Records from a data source
****
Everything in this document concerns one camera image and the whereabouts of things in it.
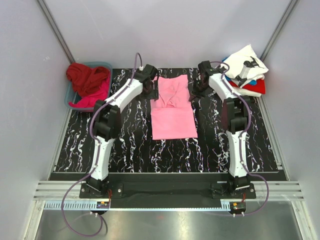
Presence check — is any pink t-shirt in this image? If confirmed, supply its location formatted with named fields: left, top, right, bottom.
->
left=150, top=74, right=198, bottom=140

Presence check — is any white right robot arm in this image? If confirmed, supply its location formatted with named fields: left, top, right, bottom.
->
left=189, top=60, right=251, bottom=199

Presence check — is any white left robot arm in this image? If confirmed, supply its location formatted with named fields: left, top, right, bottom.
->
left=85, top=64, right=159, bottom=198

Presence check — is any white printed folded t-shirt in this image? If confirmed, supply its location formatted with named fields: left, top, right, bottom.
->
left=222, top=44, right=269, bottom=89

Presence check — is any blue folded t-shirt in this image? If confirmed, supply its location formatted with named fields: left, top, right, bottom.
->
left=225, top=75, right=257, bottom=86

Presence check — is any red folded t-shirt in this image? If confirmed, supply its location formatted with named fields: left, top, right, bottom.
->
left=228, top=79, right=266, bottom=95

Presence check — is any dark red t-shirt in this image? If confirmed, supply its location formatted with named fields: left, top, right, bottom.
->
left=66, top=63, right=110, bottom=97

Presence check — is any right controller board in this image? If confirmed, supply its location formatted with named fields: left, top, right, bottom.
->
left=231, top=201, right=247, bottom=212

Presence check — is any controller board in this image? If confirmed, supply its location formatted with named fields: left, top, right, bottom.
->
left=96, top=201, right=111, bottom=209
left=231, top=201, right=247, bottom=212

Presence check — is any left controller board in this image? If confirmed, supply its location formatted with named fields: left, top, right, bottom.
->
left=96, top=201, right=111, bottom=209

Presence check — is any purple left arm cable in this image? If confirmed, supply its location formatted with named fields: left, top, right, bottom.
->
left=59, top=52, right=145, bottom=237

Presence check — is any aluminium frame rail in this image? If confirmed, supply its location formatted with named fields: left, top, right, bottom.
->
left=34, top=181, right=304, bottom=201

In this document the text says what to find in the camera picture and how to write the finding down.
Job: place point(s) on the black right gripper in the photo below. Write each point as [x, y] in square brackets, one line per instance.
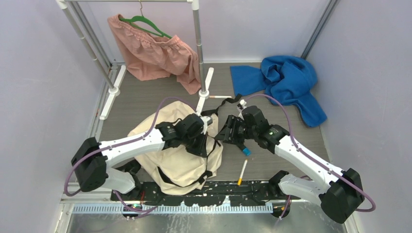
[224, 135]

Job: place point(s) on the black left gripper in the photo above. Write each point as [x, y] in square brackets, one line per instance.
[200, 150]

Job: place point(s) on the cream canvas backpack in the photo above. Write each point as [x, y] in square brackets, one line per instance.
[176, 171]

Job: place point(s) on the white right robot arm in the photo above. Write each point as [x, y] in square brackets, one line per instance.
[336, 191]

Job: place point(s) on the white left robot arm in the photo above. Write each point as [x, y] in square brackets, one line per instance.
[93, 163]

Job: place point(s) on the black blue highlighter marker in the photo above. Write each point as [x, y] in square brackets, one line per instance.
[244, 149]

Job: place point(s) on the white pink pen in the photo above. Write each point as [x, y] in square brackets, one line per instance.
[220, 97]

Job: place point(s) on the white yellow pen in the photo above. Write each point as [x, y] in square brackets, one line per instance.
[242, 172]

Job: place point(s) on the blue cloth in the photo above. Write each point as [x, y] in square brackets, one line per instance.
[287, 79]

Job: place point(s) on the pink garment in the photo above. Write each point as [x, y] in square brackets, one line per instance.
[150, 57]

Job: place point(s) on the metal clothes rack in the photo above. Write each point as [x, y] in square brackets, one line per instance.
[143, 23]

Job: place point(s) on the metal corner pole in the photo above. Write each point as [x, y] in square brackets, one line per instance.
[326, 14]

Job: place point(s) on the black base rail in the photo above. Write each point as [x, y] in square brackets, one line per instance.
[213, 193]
****
Task to carry out:
The entries above hold the needed span. Transcribe exactly the lines from the one with "Presence check — is any white printed" to the one with "Presence check — is any left", both included.

Answer section:
Presence check — is any white printed folded t-shirt in this image? If confirmed, supply its location formatted with named fields: left, top, right, bottom.
->
left=222, top=44, right=269, bottom=89

Presence check — is any blue folded t-shirt in this image? If confirmed, supply its location formatted with named fields: left, top, right, bottom.
->
left=225, top=75, right=257, bottom=86

Presence check — is any red folded t-shirt in this image? If confirmed, supply its location formatted with named fields: left, top, right, bottom.
->
left=228, top=79, right=266, bottom=95

Presence check — is any dark red t-shirt in this image? If confirmed, supply its location formatted with named fields: left, top, right, bottom.
->
left=66, top=63, right=110, bottom=97

Presence check — is any right controller board in this image? If confirmed, supply its location formatted with named fields: left, top, right, bottom.
->
left=231, top=201, right=247, bottom=212

Presence check — is any controller board in this image? If confirmed, supply its location formatted with named fields: left, top, right, bottom.
->
left=96, top=201, right=111, bottom=209
left=231, top=201, right=247, bottom=212

Presence check — is any left controller board in this image? If confirmed, supply its location formatted with named fields: left, top, right, bottom.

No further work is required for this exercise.